EXERCISE DETAILS: Determine how many lines in the entries contain the word "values", and give that number with no other text.

______________________________

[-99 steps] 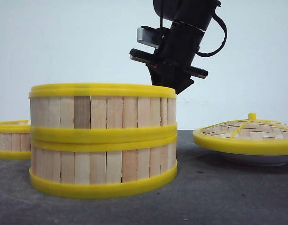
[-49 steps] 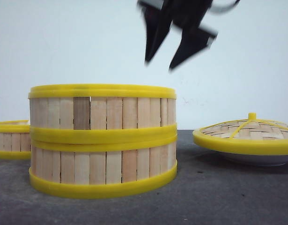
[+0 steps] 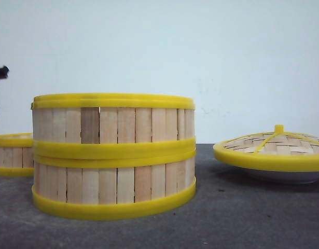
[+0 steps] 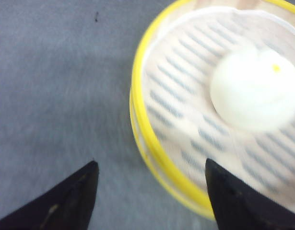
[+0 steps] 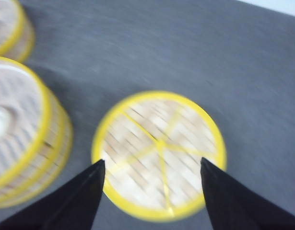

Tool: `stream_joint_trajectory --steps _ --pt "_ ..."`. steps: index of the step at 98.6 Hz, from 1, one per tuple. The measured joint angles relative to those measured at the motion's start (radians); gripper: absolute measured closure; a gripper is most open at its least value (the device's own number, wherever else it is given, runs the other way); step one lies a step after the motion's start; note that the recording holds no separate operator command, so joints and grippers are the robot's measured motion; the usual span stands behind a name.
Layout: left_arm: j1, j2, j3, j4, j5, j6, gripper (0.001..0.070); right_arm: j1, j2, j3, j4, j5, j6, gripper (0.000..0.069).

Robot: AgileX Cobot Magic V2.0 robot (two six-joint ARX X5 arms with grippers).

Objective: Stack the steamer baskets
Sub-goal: 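Raise the right gripper away from the stack, then move the left gripper to the rim of the remaining basket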

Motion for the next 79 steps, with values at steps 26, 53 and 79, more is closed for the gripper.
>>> stream_joint_trajectory --steps 26,53,79 --pt "0.002 0.182 0.107 0.026 0.0 -0.008 0.0328 -0.079 -0.174 -0.209 -0.052 -0.002 0.005 0.0301" --pt "0.001 0.282 0.148 0.027 0.006 -0.023 0.0602 -0.079 -0.27 -0.352 -0.069 -0.004 0.056 0.0301" --pt "0.004 0.291 0.17 0.014 0.004 -0.025 0.0682 -0.079 -0.291 -0.353 -0.071 -0.046 0.074 0.0301"
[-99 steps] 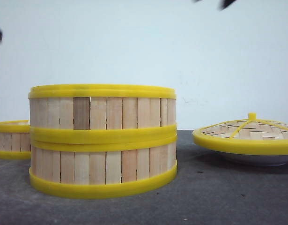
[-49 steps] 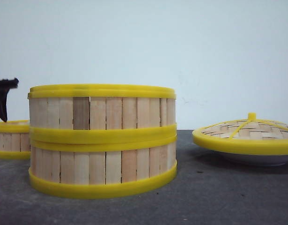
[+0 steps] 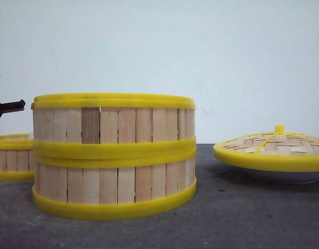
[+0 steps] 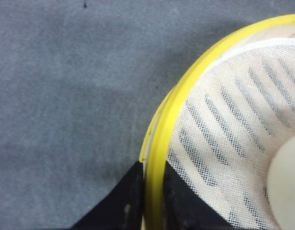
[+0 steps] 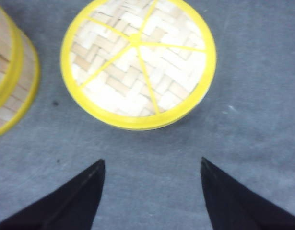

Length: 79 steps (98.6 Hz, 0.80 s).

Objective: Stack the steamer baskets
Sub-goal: 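Move the left gripper to the rim of the remaining basket, then grasp the basket rim with the left gripper and lift it over the stack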

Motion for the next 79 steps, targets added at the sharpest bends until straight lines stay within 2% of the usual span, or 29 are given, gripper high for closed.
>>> stream_joint_trajectory --steps 30,37,53,72,79 --pt "0.004 0.006 0.197 -0.186 0.003 0.063 0.0682 0.0 0.0 0.0 0.0 -0.013 0.006 0.0301" --pt "0.006 -0.004 0.243 -0.226 0.019 0.066 0.0682 0.0 0.0 0.0 0.003 -0.013 0.006 0.0301" --pt "0.007 -0.077 0.298 -0.299 0.091 0.076 0.0682 0.0 0.0 0.0 0.005 -0.013 0.006 0.0301" --pt "0.002 -0.209 0.32 -0.347 0.23 0.08 0.0682 0.0 0.0 0.0 0.006 -0.013 0.006 0.0301" --pt "-0.008 -0.256 0.32 -0.38 0.262 0.08 0.0682 0.0 0.0 0.0 0.006 -0.013 0.005 0.0301"
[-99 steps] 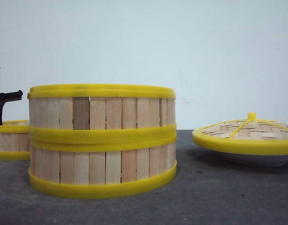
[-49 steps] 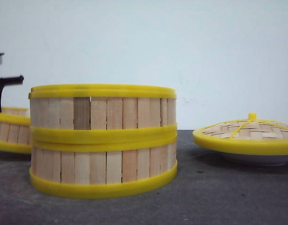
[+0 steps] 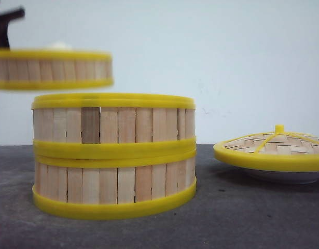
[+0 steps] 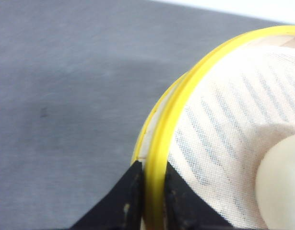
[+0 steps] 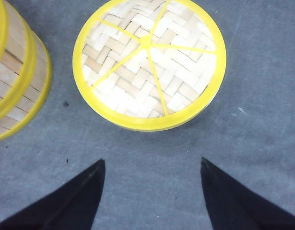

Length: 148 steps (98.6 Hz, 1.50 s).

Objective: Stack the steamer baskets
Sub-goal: 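Grasp the basket rim with the left gripper and lift it over the stack, then lower the held basket onto the stack and open the left gripper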

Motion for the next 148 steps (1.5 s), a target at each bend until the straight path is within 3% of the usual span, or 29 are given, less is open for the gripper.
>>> stream_joint_trajectory --steps 28,60,76,85,101,148 --pt "-0.09 -0.111 0.0 -0.172 0.014 0.026 0.0682 0.0 0.0 0.0 0.0 0.0 -0.007 0.0301" --pt "-0.289 -0.126 0.0 -0.328 0.006 0.099 0.0682 0.0 0.0 0.0 0.0 0.0 -0.023 0.0301" --pt "-0.386 -0.128 -0.017 -0.306 -0.084 0.102 0.0682 0.0 0.0 0.0 0.0 -0.005 -0.026 0.0301" --pt "-0.421 -0.128 -0.066 -0.26 -0.097 0.096 0.0682 0.0 0.0 0.0 0.0 -0.005 -0.026 0.0301" --pt "-0.448 -0.128 -0.14 -0.187 -0.097 0.075 0.0682 0.0 0.0 0.0 0.0 -0.005 -0.026 0.0301" --pt "-0.444 -0.083 -0.142 -0.097 -0.1 0.052 0.0682 0.0 0.0 0.0 0.0 -0.005 -0.026 0.0301"
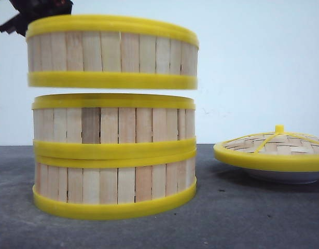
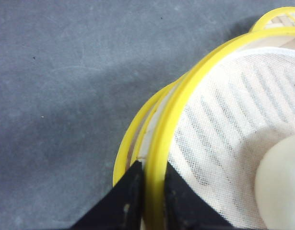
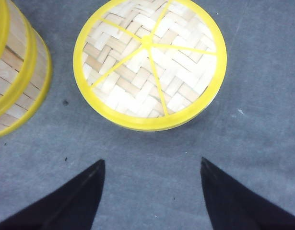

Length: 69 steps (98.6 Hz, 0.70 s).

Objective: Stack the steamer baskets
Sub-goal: 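Lower the held basket onto the stack and open the left gripper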

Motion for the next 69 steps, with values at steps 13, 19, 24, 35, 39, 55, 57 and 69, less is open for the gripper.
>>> stream_joint_trajectory --steps 13,19,24,35,39,55,57,69 --pt "0.0 0.018 0.0 0.001 -0.03 -0.003 0.0682 0.0 0.0 0.0 0.0 0.0 0.0 0.0301" --pt "0.002 0.02 0.0 0.003 -0.032 -0.003 0.0682 0.0 0.0 0.0 0.0 0.0 0.0 0.0301" --pt "0.002 0.023 0.0 0.003 -0.032 -0.003 0.0682 0.0 0.0 0.0 0.0 0.0 0.0 0.0301" --pt "0.002 0.047 0.0 0.007 -0.037 -0.003 0.0682 0.0 0.0 0.0 0.0 0.0 0.0 0.0301" --pt "0.003 0.058 0.0 0.012 -0.037 -0.003 0.0682 0.0 0.0 0.0 0.0 0.0 0.0 0.0301" --pt "0.004 0.08 0.001 0.023 -0.037 -0.003 0.0682 0.0 0.0 0.0 0.0 0.0 0.0 0.0301" --pt "0.004 0.08 0.001 0.024 -0.037 -0.003 0.0681 0.0 0.0 0.0 0.0 0.0 0.0 0.0301" --pt "0.004 0.081 0.002 0.024 -0.037 -0.003 0.0676 0.0 0.0 0.0 0.0 0.0 0.0 0.0301"
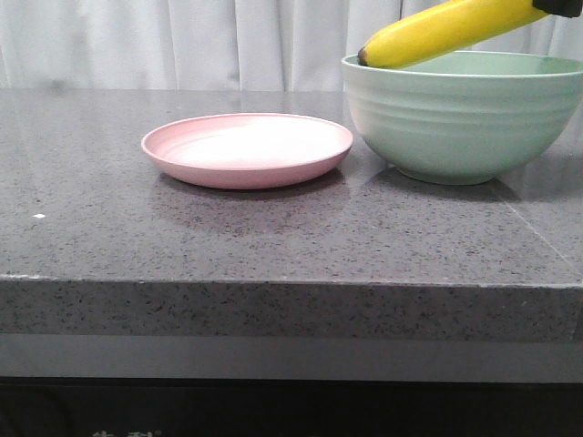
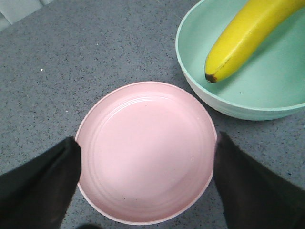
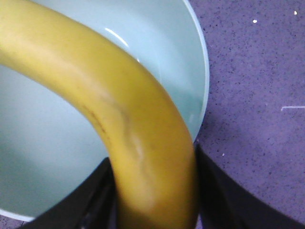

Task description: Transfer banana from pink plate to green bowl

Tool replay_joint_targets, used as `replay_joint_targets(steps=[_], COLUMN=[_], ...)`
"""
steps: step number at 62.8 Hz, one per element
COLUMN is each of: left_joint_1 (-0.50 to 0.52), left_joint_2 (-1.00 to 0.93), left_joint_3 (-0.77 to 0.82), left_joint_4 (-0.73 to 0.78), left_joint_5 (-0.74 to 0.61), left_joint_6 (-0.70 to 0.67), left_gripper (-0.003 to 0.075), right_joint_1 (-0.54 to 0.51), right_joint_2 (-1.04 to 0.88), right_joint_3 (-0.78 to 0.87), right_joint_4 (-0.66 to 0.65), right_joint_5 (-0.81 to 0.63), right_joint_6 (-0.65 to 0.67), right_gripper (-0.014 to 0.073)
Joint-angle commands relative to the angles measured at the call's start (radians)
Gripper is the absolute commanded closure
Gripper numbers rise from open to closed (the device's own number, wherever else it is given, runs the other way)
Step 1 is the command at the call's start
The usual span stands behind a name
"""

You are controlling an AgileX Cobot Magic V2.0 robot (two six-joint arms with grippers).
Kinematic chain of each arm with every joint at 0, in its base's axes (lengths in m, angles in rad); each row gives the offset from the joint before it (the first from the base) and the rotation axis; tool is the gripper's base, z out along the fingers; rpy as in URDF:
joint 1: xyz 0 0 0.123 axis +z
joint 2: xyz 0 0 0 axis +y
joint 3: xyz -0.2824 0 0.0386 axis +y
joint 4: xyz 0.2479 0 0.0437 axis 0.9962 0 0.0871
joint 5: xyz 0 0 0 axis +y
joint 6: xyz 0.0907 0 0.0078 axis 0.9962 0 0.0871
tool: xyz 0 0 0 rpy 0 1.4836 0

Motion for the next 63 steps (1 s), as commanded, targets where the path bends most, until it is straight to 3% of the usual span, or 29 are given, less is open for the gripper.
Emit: replay_joint_targets(steps=[1,16,40,48,54,63], left_joint_1=[-0.002,-0.002,-0.002,-0.002,-0.002,0.022], left_joint_2=[-0.035,-0.035,-0.035,-0.035,-0.035,-0.035], left_joint_3=[-0.033,-0.033,-0.033,-0.033,-0.033,-0.033], left_joint_4=[0.009,0.009,0.009,0.009,0.009,0.009], left_joint_5=[-0.064,-0.064,-0.064,-0.064,-0.069,-0.074], left_joint_6=[-0.009,-0.009,-0.009,-0.014,-0.033,-0.047], left_gripper=[0.0162,0.0162,0.0162,0.0171,0.0251,0.0533], right_joint_1=[-0.007,-0.007,-0.007,-0.007,-0.007,-0.007], right_joint_2=[-0.042,-0.042,-0.045,-0.047,-0.048,-0.051], right_joint_3=[-0.025,-0.025,-0.040,-0.083,-0.107,-0.107], right_joint_4=[-0.020,-0.020,-0.025,0.026,0.097,0.196], right_joint_5=[0.070,0.069,0.036,0.042,0.053,0.048], right_joint_6=[0.009,0.014,0.057,0.091,0.151,0.223], right_gripper=[0.0359,0.0177,0.0174,0.0182,0.0247,0.0506])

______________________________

TASK OUTPUT: 2